### [PROBLEM DETAILS]
When you copy the material, keep each line exactly as it appears.

### [AVAILABLE DATA]

↓↓↓

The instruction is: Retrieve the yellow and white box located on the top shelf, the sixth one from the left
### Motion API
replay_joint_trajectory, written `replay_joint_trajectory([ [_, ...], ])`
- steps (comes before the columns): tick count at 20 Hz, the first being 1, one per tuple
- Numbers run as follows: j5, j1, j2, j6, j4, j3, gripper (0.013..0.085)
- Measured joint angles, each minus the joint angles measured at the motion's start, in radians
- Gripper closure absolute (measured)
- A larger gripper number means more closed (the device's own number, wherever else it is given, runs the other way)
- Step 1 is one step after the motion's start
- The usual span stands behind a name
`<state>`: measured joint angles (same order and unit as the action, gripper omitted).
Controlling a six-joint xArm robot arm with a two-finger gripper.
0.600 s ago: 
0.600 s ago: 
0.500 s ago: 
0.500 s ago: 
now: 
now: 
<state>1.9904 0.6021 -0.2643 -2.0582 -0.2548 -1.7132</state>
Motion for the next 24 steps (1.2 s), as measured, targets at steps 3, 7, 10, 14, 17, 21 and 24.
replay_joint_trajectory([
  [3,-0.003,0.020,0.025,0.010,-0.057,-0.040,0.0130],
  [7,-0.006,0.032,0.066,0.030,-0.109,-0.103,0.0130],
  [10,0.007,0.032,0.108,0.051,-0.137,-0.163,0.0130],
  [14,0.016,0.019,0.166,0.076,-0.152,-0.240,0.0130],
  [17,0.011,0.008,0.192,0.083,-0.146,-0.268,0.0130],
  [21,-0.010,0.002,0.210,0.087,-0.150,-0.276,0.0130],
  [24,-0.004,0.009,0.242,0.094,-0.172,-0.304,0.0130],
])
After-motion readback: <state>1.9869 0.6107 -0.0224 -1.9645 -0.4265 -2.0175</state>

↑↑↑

### [FINAL ANSWER]
The instruction is: Retrieve the yellow and white box located on the top shelf, the sixth one from the left
### Motion API
replay_joint_trajectory, written `replay_joint_trajectory([ [_, ...], ])`
- steps (comes before the columns): tick count at 20 Hz, the first being 1, one per tuple
- Numbers run as follows: j5, j1, j2, j6, j4, j3, gripper (0.013..0.085)
- Measured joint angles, each minus the joint angles measured at the motion's start, in radians
- Gripper closure absolute (measured)
- A larger gripper number means more closed (the device's own number, wherever else it is given, runs the other way)
- Step 1 is one step after the motion's start
- The usual span stands behind a name
`<state>`: measured joint angles (same order and unit as the action, gripper omitted).
Controlling a six-joint xArm robot arm with a two-finger gripper.
0.600 s ago: 
0.600 s ago: 
0.500 s ago: 
0.500 s ago: 
now: 
now: 
<state>1.9904 0.6021 -0.2643 -2.0582 -0.2548 -1.7132</state>
Motion for the next 24 steps (1.2 s), as measured, targets at steps 3, 7, 10, 14, 17, 21 and 24.
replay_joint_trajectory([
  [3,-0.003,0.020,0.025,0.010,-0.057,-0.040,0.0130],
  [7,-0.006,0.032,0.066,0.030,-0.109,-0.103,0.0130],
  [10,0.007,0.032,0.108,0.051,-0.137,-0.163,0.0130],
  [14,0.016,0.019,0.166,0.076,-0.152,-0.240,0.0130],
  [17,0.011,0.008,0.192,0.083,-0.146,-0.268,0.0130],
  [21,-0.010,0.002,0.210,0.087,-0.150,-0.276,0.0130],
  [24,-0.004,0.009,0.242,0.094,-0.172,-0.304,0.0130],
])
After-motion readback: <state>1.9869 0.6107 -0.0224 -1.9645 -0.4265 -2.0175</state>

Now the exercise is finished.